◆ DATA EXCERPT ◆
────────────────────

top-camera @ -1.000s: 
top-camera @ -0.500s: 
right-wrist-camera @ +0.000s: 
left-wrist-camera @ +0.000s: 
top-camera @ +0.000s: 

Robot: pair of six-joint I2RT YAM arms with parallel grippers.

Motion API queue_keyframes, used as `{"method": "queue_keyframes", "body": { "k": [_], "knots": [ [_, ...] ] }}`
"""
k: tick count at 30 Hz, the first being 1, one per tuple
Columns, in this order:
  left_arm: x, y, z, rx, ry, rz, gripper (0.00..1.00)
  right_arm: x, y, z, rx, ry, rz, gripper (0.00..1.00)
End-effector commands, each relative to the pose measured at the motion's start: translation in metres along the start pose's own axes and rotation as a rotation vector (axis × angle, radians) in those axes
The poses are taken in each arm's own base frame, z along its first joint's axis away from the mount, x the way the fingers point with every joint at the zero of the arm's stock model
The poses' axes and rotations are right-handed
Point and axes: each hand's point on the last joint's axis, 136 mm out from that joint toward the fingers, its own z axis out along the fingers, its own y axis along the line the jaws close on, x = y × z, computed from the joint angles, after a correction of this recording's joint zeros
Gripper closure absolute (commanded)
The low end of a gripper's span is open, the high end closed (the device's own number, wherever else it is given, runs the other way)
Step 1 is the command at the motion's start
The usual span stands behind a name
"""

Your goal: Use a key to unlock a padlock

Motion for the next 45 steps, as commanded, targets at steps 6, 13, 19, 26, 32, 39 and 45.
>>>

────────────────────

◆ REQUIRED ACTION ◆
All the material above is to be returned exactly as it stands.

◆ SOLUTION ◆
top-camera @ -1.000s: 
top-camera @ -0.500s: 
right-wrist-camera @ +0.000s: 
left-wrist-camera @ +0.000s: 
top-camera @ +0.000s: 

Robot: pair of six-joint I2RT YAM arms with parallel grippers.

Motion API queue_keyframes, used as `{"method": "queue_keyframes", "body": { "k": [_], "knots": [ [_, ...] ] }}`
"""
k: tick count at 30 Hz, the first being 1, one per tuple
Columns, in this order:
  left_arm: x, y, z, rx, ry, rz, gripper (0.00..1.00)
  right_arm: x, y, z, rx, ry, rz, gripper (0.00..1.00)
End-effector commands, each relative to the pose measured at the motion's start: translation in metres along the start pose's own axes and rotation as a rotation vector (axis × angle, radians) in those axes
The poses are taken in each arm's own base frame, z along its first joint's axis away from the mount, x the way the fingers point with every joint at the zero of the arm's stock model
The poses' axes and rotations are right-handed
Point and axes: each hand's point on the last joint's axis, 136 mm out from that joint toward the fingers, its own z axis out along the fingers, its own y axis along the line the jaws close on, x = y × z, computed from the joint angles, after a correction of this recording's joint zeros
Gripper closure absolute (commanded)
The low end of a gripper's span is open, the high end closed (the device's own number, wherever else it is given, runs the other way)
Step 1 is the command at the motion's start
The usual span stands behind a name
"""

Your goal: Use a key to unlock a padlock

Motion for the next 45 steps, as commanded, targets at steps 6, 13, 19, 26, 32, 39 and 45.
>>>

This concludes the response.